A FNAM – Federação Nacional dos Médicos – vai avançar, esta terça-feira, com concentrações de protesto no Porto, Coimbra e Lisboa.
“Face à intransigência do Ministério da Saúde (MS) de Ana Paula Martins em aceitar negociar soluções que sejam verdadeiramente capazes de atrair médicos para o SNS, como a negociação das grelhas salariais base a tempo da inscrição no próximo Orçamento de Estado e a melhoria das condições de trabalho, os médicos foram empurrados para a greve onde exigem respeito e na defesa do SNS”, refere a federação, em comunicado – há também pré-avisos de greve para hoje e amanhã, assim como greve ao trabalho suplementar nos cuidados de saúde primários até 31 de agosto.
“Apesar de a FNAM ter aceitado todos os temas propostos pelo MS no protocolo negocial – como a revisão do sistema de avaliação, da formação no âmbito do internato médico e das normas particulares de organização do trabalho médico – este recusou integrar as soluções da FNAM, e iniciar a negociação das grelhas salariais em paralelo, adiando-a para 2025, e impedindo assim, a recuperação da perda do poder de compra na última década de 18,5%, a maior na Administração Pública e que nos mantém entre os médicos mais mal pagos a nível europeu”, refere o comunicado.

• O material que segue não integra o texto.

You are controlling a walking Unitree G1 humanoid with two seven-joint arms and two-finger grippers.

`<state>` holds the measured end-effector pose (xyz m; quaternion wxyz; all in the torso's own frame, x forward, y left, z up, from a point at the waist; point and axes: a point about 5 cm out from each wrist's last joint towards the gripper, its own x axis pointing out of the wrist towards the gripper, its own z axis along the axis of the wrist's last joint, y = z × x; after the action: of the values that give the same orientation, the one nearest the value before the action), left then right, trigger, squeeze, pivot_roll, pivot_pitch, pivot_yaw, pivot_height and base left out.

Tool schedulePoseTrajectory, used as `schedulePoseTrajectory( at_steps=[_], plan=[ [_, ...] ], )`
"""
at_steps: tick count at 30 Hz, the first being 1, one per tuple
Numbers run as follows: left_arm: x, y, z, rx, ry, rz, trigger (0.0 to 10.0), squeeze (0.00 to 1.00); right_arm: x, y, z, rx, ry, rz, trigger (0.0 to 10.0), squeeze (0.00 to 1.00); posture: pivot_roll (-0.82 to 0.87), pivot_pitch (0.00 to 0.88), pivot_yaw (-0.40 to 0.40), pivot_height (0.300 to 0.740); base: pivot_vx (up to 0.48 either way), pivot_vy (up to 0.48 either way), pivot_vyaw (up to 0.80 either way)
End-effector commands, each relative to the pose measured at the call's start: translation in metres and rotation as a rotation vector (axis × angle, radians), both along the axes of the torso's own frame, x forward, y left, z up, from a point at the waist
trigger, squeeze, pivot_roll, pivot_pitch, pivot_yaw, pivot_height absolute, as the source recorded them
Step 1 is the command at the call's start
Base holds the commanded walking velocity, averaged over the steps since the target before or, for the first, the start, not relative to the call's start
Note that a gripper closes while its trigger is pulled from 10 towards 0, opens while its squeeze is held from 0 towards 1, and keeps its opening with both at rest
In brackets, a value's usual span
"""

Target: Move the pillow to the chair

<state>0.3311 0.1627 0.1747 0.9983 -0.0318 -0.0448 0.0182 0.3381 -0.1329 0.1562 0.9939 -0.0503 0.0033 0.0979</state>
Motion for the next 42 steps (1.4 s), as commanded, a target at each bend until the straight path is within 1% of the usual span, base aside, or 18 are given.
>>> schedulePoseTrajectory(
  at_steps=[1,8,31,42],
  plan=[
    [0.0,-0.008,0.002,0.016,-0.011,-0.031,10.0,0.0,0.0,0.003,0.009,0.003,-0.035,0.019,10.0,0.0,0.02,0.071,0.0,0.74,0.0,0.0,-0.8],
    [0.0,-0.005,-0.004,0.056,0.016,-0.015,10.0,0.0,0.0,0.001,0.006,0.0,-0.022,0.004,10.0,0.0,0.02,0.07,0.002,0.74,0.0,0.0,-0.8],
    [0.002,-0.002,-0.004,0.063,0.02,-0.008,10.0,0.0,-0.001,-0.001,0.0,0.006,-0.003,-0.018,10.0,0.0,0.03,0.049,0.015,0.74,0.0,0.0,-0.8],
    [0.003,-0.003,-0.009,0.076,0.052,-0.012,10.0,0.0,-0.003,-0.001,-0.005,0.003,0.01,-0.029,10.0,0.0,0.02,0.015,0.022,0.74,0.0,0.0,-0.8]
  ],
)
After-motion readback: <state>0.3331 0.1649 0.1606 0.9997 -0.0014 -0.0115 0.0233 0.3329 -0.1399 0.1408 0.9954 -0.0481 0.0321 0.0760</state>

“Além disso, mantiveram a intransigência de não aceitar a discussão da revisão do período normal de trabalho semanal tendo em vista a reposição das 35 horas e a reintegração do internato na carreira médica, medidas que não teriam qualquer impacto orçamental negativo”, critica a FNAM.
“Em vez de negociar, o MS de Ana Paula Martins publicou, de forma inflexível e unilateral, dois Decretos-Lei, ambos sem o acordo da FNAM. O primeiro atrasou o recrutamento de recém-especialistas para o SNS, que apesar de terem terminado a sua formação em março estão ainda por colocar, e outro onde alterou a forma de pagamento do trabalho suplementar para além dos limites legais, passando a ser pago como normal, e atribuição de suplementos através de um sistema perverso de contabilização de horas em blocos de 40″, aponta, salientando que “fazemos esta greve como um grito de alerta a Ana Paula Martins, a quem exigimos respeito, o início de uma negociação séria, competente e sem negociatas obscuras, para chegar a soluções que, com celeridade, consigam verdadeiramente atrair mais médicos para o SNS, a bem da saúde da população em Portugal”.